© JUNGE FREIHEIT Verlag GmbH & Co. KG www.jungefreiheit.de 32/23 / 04. August 2023

CD-Kritik: Richard Wagner, Hans Knappertsbusch
Parsifal 1955
Jens Knorr

Der Neu-Bayreuther „Parsifal“ war von 1951 bis 1964, das Jahr 1952 ausgenommen, die Domäne des Dirigenten Hans Knappertsbusch. Nicht weniger als fünf Aufführungsmitschnitte aus verschiedenen Festspiel-Jahren waren bisher auf dem Markt, mit dem Mitschnitt aus dem Jahr 1955 sind es sechs.

Knappertsbuschs „Parsifal“ wurde oftmals als Hochamt verkannt. Doch durch „Knas“ unbeirrt getragene Tempi erst kann das unerhörte Wagnis des Neutöners Richard Wagner gehört werden, „der großartige Zersetzungsprozeß der musikalischen Sprache, die (…) sich in unverbundene Ausdrucksmomente dissoziiert“ (Adorno). Seinen Intentionen folgen die Sänger je nach Vermögen und Verständnis: der chilenische Tenor Ramón Vinay in seiner kurzen intensiven Tenorkarriere als Parsifal, Hermann Uhde das einzige Mal als Titurel, Ludwig Weber als Gurnemanz und Gustav Neidlinger als Klingsor mit falscher Stimme, ohne daß die Stimme falsch ist.
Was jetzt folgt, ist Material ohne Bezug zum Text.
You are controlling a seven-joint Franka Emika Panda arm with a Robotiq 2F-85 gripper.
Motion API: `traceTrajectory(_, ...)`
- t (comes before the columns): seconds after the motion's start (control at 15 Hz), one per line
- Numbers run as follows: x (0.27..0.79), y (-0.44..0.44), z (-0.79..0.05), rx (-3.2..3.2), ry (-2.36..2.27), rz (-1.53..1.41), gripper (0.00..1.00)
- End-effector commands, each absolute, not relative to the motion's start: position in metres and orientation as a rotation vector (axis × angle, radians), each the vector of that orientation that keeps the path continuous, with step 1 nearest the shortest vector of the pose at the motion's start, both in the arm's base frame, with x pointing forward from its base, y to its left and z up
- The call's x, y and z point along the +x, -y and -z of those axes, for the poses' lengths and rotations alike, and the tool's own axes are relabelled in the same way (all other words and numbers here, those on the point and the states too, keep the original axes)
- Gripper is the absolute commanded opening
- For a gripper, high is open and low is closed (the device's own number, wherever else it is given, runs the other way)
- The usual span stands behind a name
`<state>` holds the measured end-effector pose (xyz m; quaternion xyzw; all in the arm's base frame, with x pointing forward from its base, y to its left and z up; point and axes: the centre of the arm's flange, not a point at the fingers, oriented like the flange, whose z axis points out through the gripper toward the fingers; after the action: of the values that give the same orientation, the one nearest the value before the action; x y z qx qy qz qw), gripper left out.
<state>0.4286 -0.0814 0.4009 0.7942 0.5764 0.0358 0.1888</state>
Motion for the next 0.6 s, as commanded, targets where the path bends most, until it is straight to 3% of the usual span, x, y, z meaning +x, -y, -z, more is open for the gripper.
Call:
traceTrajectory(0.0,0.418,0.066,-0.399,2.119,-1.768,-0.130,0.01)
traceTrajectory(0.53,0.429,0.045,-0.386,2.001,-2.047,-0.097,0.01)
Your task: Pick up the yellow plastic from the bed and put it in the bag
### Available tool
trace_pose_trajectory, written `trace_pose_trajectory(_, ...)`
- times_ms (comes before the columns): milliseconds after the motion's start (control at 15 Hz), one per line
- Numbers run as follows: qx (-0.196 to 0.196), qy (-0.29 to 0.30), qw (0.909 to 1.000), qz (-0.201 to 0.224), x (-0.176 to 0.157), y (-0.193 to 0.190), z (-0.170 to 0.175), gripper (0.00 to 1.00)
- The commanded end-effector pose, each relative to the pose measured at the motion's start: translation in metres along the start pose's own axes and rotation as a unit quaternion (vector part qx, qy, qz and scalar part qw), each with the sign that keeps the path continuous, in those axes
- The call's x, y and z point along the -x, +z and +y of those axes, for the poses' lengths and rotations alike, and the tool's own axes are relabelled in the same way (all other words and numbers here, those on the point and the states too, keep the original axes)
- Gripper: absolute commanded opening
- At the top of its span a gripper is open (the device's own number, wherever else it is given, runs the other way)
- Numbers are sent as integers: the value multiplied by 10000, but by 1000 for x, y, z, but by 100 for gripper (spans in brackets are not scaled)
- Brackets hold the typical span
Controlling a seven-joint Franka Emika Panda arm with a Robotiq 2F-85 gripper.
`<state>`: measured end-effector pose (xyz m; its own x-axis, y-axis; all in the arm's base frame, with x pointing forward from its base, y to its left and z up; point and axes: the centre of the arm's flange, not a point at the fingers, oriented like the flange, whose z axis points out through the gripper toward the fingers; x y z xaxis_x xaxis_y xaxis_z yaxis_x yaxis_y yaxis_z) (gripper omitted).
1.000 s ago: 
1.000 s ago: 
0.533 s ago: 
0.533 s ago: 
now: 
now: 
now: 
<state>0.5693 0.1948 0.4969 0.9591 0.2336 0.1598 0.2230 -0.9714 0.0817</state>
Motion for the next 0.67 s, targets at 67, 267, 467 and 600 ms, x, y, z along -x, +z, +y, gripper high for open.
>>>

Während Dietrich Fischer-Dieskau mit seiner ins Sängerische übersetzten Stummfilmmanier über des Gralskönigs Amfortas Leiden aufdringlich zu belehren sucht, gestaltet Martha Mödl eindringlich das Allwissen um ihre Bühnenfigur. Will man der Mödl gerecht werden, muß man ihre Bühnenpräsenz und Rollenintensität beim Hören immer mitdenken. Allein schon ihr sehrender „Parsifal“-Ruf im zweiten Aufzug lohnt die ganze Aufnahme. Daß die mahnende Altstimme aus der Höhe am Schluß des ersten Aufzugs die Stimme der Mödl ist, Kundrys Stimme, das ist von genialem Hintersinn.